Frequently Asked Questions
Do chiropractors qualify for student loan forgiveness?
In 2017, a large number of students who have enrolled to become chiropractors have started to apply for student loans. Some of these students are supposed to have been taking out the loans to help with their education and to cover living costs, but the fact is that they are taking on debt that they may not be able to afford. Any student whose loan is not yet paid back will have to go through a lot of hassle before the debt is forgiven.
The cost of a college education has never been higher, with costs estimated to be over $200,000 for four years. If you’re about to enter one of the most expensive years of your life, may I suggest that you consider a career in medicine? I know, I know. It’s no secret that chiropractors are notorious for being underpaid, and for not providing much in the way of health services.
What do I do if my student loan is too high?
As many of us know, student loans have been a nightmare to pay off. Here at University of the Universe, we are dedicated to providing the best service possible to our students and their families, helping them pay off their loans, and providing hope and encouragement for those that struggle with debt. If you rely on student loans to attend your post-secondary institution, you may find that your monthly payments are higher than you expected. This doesn’t have to be a disaster; there are things you can do to lower the amount you pay each month starting now.

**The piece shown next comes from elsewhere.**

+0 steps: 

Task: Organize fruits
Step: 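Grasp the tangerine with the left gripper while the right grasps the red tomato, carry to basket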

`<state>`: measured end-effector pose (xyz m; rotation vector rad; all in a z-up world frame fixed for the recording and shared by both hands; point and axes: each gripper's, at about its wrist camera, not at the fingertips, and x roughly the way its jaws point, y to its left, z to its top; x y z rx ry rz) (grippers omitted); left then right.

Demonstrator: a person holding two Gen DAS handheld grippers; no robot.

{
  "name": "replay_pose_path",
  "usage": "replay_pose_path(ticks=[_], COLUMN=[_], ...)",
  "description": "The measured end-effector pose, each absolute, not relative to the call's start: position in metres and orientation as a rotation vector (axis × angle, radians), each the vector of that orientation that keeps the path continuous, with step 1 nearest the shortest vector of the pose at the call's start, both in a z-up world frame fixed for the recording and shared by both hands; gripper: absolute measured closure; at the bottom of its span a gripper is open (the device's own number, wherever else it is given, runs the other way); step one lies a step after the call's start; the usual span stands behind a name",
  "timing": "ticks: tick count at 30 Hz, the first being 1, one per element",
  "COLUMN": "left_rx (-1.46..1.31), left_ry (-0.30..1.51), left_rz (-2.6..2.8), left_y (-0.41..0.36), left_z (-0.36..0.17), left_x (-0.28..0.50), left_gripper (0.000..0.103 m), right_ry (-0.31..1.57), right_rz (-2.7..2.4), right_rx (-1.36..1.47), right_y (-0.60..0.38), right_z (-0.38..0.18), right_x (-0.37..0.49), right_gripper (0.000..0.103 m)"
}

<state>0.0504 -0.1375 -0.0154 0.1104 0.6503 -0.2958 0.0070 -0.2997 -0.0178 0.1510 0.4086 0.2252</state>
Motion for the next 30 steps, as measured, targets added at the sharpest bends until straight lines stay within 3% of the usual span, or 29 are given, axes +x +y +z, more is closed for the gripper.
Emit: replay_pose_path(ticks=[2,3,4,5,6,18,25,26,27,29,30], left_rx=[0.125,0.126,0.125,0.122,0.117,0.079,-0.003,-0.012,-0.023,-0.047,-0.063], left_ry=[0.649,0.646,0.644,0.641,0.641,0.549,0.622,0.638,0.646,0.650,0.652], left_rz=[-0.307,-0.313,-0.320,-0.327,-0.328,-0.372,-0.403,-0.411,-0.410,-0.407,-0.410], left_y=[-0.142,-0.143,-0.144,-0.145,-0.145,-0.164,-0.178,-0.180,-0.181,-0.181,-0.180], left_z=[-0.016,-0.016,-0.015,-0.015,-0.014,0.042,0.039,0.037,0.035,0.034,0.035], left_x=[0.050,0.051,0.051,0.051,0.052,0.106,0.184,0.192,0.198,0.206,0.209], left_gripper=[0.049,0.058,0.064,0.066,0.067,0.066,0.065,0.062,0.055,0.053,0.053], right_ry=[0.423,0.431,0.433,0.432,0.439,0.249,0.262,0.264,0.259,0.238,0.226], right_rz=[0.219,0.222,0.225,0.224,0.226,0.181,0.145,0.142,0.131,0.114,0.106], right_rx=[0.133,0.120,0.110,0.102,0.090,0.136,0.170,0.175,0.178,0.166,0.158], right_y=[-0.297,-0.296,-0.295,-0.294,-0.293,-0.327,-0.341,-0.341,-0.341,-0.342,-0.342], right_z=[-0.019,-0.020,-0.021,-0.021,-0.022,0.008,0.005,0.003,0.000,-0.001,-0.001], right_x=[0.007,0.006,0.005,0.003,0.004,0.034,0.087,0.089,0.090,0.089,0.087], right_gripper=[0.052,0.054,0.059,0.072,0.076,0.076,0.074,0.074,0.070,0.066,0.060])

What percentage of students pay back their loan?
Last Spring, I was in undergrad and I know that if I was a student today, I would have never made it to graduation. The college I attended was average at best. It is the same for many students, today. They spend their money on brand name clothes, eat at those expensive restaurants, and buy those expensive cars. All to impress, get a job, and get a bigger paycheck, so they can take out more loans.
I wanted to write this post after seeing the headlines of Post Grad Problems, and how students are now getting loans to study for a PhD, and are unable to pay them back. When I started studying at university, I was able to pay my loan back within the first 6 months, whereas now I am in year 11 (I am a mature age student) and I still cannot afford to pay off the loan, and am therefore still paying back.